§ **Task directions**
Leaving the pictures aside, return the listing exactly as it appears.

====================

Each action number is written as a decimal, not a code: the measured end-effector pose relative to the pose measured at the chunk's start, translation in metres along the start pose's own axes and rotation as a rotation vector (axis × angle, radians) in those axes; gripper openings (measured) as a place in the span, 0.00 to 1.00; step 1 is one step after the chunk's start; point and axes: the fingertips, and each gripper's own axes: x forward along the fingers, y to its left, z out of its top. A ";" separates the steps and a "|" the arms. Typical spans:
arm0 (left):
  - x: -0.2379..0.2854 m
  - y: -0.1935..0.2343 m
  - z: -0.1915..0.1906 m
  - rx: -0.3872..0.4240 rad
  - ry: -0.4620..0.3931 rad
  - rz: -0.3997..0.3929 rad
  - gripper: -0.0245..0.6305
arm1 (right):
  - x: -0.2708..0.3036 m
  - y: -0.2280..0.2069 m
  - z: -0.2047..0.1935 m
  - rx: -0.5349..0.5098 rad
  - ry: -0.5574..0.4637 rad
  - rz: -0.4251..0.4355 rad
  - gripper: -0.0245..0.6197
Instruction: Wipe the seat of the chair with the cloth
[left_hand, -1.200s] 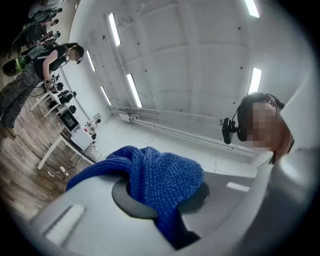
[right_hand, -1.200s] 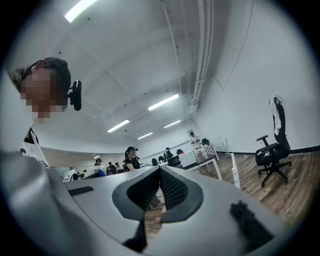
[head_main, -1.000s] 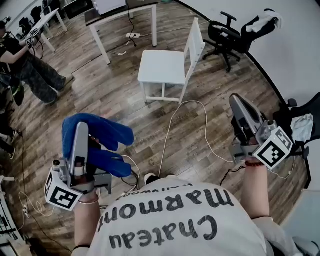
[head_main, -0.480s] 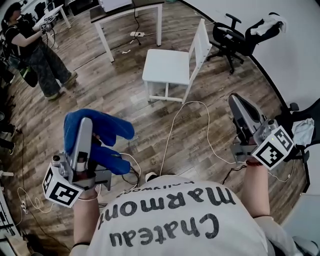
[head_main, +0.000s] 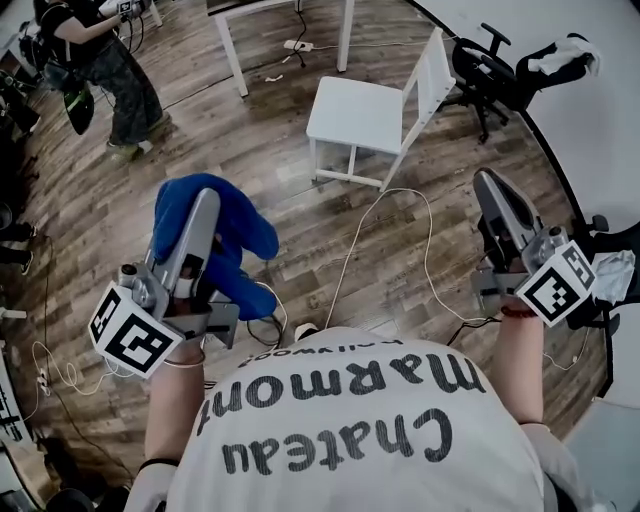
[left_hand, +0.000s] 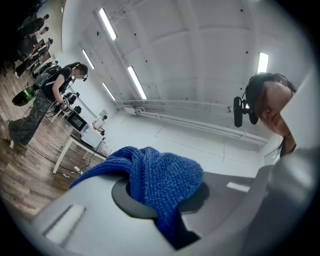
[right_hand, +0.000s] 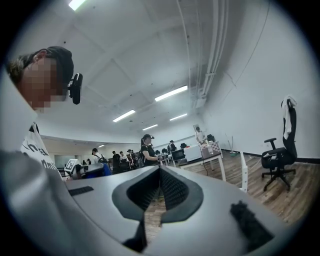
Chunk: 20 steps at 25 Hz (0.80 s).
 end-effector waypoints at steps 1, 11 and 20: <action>-0.001 0.002 -0.001 -0.004 0.004 0.002 0.11 | 0.004 0.002 -0.002 0.002 0.005 0.005 0.06; -0.035 0.024 0.017 0.015 -0.016 0.018 0.11 | 0.050 0.049 -0.028 0.025 0.044 0.070 0.06; -0.050 0.036 0.018 0.028 -0.008 0.053 0.11 | 0.086 0.081 -0.048 0.049 0.085 0.143 0.06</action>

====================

§ **Response area**
Each action number is written as a decimal, not a code: the measured end-effector pose relative to the pose measured at the chunk's start, translation in metres along the start pose's own axes and rotation as a rotation vector (axis × angle, radians) in those axes; gripper openings (measured) as a place in the span, 0.00 to 1.00; step 1 is one step after the chunk's start; point and axes: the fingertips, and each gripper's own axes: x forward along the fingers, y to its left, z out of its top. A ";" separates the steps and a "|" the arms. Typical spans:
arm0 (left):
  - x: -0.2379..0.2854 m
  - y: -0.1935..0.2343 m
  - z: -0.1915..0.1906 m
  - rx: -0.3872..0.4240 rad
  - ry: -0.4620..0.3931 rad
  - rz: -0.3997..0.3929 rad
  - gripper: -0.0245..0.6305
arm1 (right):
  - x: -0.2708..0.3036 m
  - y: -0.2280..0.2069 m
  - z: -0.2047..0.1935 m
  - rx: -0.5349..0.5098 rad
  - ry: -0.5574..0.4637 rad
  - rz: -0.4251..0.4355 rad
  - gripper: -0.0245..0.6197
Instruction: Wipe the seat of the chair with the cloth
[left_hand, -1.200s] 
[right_hand, -1.200s] 
[head_main, -1.000s] 
[head_main, -0.480s] 
[head_main, +0.000s] 
[left_hand, +0.000s] 
[right_hand, +0.000s] 
Chunk: 20 steps at 25 Hz (0.80 s).
 end-effector waypoints at steps 1, 11 and 20: <action>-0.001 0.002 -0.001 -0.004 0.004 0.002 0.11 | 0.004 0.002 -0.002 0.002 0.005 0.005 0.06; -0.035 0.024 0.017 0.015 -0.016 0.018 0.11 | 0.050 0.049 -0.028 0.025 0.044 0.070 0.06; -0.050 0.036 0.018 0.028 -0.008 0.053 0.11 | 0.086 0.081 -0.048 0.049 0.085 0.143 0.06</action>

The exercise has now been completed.